Dabei war auch Arif Kayali, der Bürgermeister von Ayranci, des nächsten Landstädtchens. Er war nicht ehemaliger Militär, wie der Bürgermeister von Taskale, sondern ehemaliger Lehrer, “Arif Hoca”. Da damals sowohl Militärangehörige als auch Lehrer schon mit Mitte 40 pensioniert wurden, waren sie die ideale Ressource für die Bekleidung des Postens eines Bürgermeisters (belediye baskane = Oberhaupt der Gemeindeverwaltung).
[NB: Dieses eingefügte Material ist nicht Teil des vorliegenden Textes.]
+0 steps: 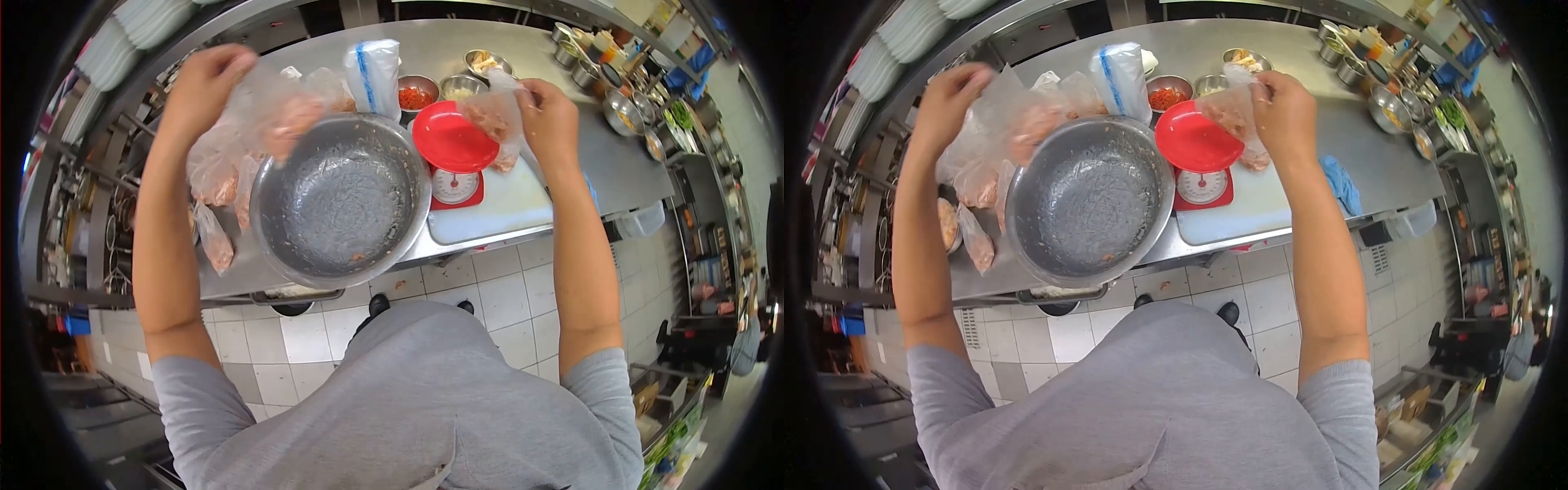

Meist waren die ehemaligen Militärs politisch rechts und die ehemaligen Lehrer eher politisch liberal bis links angesiedelt.

Arif meinte, ich müsste für seine Stadt Wasser finden – seine Stadt würde sonst sterben. Mit dabei hatte er Yakup Demirer, der in Istanbul studiert hatte und im Rahmen seines Studiums deutsch gelernt hatte, aber nie in Deutschland war. Yakup wurde zu einem engen Freund.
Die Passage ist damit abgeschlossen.